**Goal of the exercise**
Determine the number of lines of the records below that include "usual". Respond with the number and no other text.

Records provided: Begin

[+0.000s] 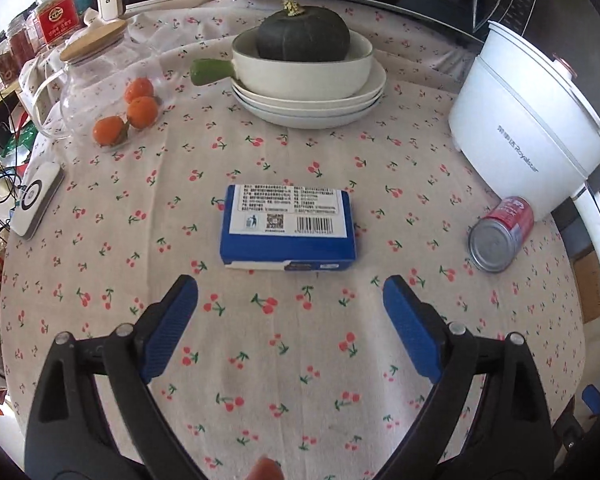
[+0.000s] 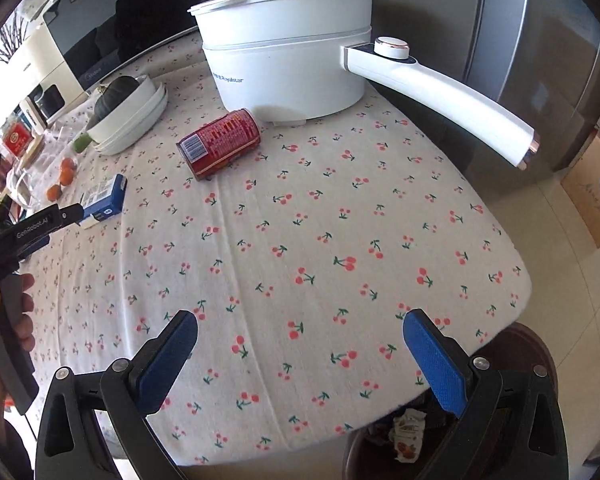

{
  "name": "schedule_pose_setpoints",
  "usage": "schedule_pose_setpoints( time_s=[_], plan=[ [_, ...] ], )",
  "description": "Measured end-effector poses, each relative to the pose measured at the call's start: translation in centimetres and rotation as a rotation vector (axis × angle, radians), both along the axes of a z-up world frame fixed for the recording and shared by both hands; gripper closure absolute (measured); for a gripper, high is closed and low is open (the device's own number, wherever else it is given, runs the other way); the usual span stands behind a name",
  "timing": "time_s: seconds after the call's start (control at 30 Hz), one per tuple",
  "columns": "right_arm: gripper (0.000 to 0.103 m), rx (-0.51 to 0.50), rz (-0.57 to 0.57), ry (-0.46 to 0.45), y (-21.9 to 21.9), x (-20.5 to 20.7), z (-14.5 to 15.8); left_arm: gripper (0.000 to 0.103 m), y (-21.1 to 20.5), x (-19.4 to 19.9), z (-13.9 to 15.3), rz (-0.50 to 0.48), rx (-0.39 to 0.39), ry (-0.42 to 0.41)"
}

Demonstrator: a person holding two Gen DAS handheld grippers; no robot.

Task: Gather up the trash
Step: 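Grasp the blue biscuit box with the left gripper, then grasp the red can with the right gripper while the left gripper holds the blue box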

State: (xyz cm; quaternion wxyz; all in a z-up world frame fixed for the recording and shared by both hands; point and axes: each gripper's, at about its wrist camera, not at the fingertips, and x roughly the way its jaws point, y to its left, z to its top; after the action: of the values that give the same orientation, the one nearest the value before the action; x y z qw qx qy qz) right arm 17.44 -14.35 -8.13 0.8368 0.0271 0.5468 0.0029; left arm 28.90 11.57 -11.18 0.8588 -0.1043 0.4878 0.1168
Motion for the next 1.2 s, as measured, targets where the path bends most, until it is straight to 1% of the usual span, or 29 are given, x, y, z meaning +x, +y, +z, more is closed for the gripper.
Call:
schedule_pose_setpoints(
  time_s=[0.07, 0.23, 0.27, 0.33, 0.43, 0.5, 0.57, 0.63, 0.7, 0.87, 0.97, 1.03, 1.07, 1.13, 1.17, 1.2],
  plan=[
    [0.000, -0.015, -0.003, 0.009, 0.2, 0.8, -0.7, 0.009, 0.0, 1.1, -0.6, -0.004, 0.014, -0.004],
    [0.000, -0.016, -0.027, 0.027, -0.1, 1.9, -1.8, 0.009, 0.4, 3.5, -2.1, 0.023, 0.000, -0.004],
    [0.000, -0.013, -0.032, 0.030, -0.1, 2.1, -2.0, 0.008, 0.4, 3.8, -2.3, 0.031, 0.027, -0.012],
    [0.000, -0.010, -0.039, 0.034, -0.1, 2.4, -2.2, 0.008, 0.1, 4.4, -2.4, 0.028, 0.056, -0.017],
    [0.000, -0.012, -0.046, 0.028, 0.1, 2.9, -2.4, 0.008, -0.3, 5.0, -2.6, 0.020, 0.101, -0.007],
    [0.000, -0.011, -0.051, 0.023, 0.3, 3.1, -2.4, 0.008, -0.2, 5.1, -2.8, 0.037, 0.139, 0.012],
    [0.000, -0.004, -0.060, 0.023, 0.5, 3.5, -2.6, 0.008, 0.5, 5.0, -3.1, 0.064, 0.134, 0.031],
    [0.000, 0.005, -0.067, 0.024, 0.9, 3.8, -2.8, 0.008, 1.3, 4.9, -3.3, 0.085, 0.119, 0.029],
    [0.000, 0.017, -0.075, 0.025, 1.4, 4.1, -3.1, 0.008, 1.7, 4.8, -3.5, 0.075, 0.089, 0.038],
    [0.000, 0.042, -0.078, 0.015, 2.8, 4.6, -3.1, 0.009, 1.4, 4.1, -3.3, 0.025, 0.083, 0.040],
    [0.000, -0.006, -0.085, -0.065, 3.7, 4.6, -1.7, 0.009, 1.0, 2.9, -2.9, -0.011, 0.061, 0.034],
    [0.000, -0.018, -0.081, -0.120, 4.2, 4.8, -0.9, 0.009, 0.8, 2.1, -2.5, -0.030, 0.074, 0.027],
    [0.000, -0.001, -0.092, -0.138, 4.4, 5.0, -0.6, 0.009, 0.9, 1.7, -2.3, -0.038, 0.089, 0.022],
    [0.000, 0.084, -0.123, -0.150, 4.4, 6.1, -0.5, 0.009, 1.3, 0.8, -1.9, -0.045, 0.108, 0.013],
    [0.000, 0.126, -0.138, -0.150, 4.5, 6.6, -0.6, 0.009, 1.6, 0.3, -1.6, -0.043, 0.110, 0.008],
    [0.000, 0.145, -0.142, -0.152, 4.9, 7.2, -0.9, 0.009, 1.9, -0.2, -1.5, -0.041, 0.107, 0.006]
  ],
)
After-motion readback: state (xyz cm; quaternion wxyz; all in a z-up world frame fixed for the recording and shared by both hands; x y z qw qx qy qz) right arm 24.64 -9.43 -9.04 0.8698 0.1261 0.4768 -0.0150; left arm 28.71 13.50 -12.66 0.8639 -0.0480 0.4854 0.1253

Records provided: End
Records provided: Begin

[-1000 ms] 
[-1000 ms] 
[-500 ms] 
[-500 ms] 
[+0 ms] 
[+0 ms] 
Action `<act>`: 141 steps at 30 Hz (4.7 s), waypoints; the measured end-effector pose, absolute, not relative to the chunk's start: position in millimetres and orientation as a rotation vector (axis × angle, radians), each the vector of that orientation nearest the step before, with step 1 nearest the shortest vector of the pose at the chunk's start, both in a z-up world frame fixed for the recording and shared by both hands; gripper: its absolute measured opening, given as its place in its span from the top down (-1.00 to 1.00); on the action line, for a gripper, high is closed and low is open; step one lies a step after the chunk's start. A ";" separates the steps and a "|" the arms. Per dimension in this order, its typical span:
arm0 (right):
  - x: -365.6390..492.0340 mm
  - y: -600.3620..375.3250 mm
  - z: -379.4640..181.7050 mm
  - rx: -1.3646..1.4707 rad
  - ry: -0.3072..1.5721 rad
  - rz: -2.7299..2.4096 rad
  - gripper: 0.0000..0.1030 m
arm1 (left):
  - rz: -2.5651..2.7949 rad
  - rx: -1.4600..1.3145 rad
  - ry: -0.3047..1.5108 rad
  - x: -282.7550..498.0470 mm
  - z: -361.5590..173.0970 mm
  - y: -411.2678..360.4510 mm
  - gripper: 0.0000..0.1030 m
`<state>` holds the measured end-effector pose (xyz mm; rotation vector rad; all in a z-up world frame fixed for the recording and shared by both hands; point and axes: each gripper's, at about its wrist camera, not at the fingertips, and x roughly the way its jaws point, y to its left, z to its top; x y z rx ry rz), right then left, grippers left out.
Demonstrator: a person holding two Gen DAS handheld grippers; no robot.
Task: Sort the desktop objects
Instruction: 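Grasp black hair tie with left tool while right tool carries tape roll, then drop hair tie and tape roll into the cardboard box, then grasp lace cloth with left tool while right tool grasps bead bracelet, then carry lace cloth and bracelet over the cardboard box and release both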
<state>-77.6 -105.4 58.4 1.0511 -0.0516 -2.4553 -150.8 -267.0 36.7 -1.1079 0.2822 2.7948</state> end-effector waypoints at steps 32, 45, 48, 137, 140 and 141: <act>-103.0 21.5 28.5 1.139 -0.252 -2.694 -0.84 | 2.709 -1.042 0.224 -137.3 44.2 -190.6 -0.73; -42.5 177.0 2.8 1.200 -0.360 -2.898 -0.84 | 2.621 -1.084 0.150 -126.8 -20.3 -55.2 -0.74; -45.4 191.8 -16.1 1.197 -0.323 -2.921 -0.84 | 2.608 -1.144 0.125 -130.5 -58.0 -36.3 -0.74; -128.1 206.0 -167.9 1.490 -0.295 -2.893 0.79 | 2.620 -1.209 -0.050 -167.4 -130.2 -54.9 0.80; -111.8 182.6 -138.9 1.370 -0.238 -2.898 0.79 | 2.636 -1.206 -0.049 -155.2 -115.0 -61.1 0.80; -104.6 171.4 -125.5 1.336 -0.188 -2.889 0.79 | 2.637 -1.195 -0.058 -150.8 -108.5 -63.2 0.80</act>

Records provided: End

**Result of the exercise**
2